问题
I've been working through Project Euler and Sphere Online Judge problems. In this particular problem, I have to find all the prime numbers within two given numbers. I have a function that looks promising (based on the Sieve of Eratosthenes), except it's too slow. Can someone spot what is slowing my function down so much, and hint at how I can fix it? Also, some comments about how to approach optimization in general (or links to such comments/books/articles etc,) would be greatly appreciated.
Code:
def ranged_sieve(l, b)
primes = (l..b).to_a
primes[0]=nil if primes[0] < 2
(2..Math.sqrt(b).to_i).each do |counter|
step_from = l / counter
step_from = step_from * counter
l > 3 ? j = step_from : j = counter + counter
(j..b).step(counter) do |stepped|
index = primes.index(stepped)
primes[index] = nil if index
end
end
primes.compact
end
回答1:
I haven't looked fully, but one factor is that, you are replacing a certain value in primes
with nil
, and later compact
-ing it to remove them.
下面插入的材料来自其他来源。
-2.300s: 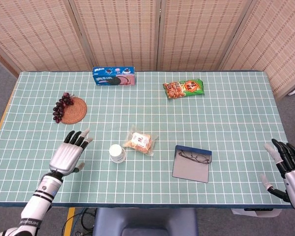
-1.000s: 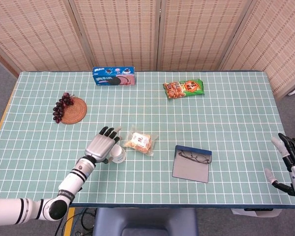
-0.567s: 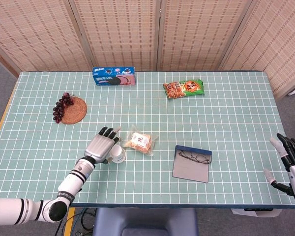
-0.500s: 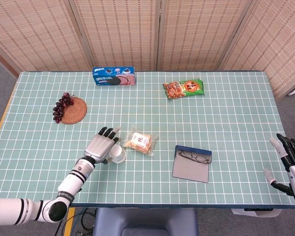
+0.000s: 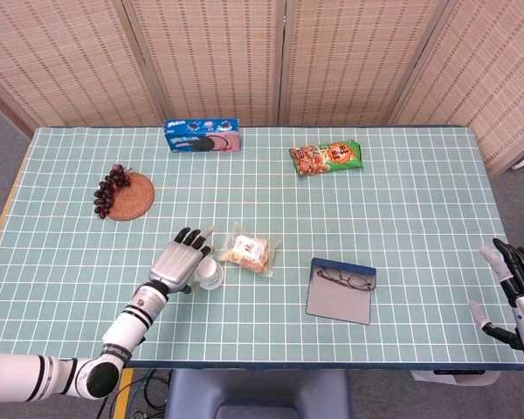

This is a waste. Just by doing that directly with delete_at
makes it more than twice fast:
def ranged_sieve2(l, b)
primes = (l..b).to_a
primes.delete_at(0) if primes[0] < 2
(2..Math.sqrt(b).to_i).each do |counter|
step_from = l / counter
step_from = step_from * counter
l > 3 ? j = step_from : j = counter + counter
(j..b).step(counter) do |stepped|
index = primes.index(stepped)
primes.delete_at(index) if index
end
end
primes
end
ranged_sieve(1, 100) # => Took approx 8e-4 seconds on my computer
ranged_sieve2(1, 100) # => Took approx 3e-4 seconds on my computer
Another point to improve is that, using a hash is much faster than array as the relevant size gets larger. Replacing your array implementation with a hash, you can get this:
def ranged_sieve3(l, b)
primes = (l..b).inject({}){|h, i| h[i] = true; h}
primes.delete(0)
primes.delete(1)
(2..Math.sqrt(b).to_i).each do |counter|
step_from = l / counter
step_from = step_from * counter
l > 3 ? j = step_from : j = counter + counter
(j..b).step(counter) do |stepped|
primes.delete(stepped)
end
end
primes.keys
end
When you do range_sieve3(1, 100)
with this, it is slower than range_sieve2(1, 100)
because of the overhead. But as you make the number larger, the superiority becomes salient. For example, I got this result on my computer:
ranged_sieve(1, 1000) # => Took 1e-01 secs
ranged_sieve2(1, 1000) # => Took 3e-02 secs
ranged_sieve3(1, 1000) # => Took 8e-04 secs
回答2:
The PRIME1 problem at SPOJ (Sphere Online Judges) is designed so that you cannot simply sieve up to the upper limit, because in that case you will get hit by the timeout.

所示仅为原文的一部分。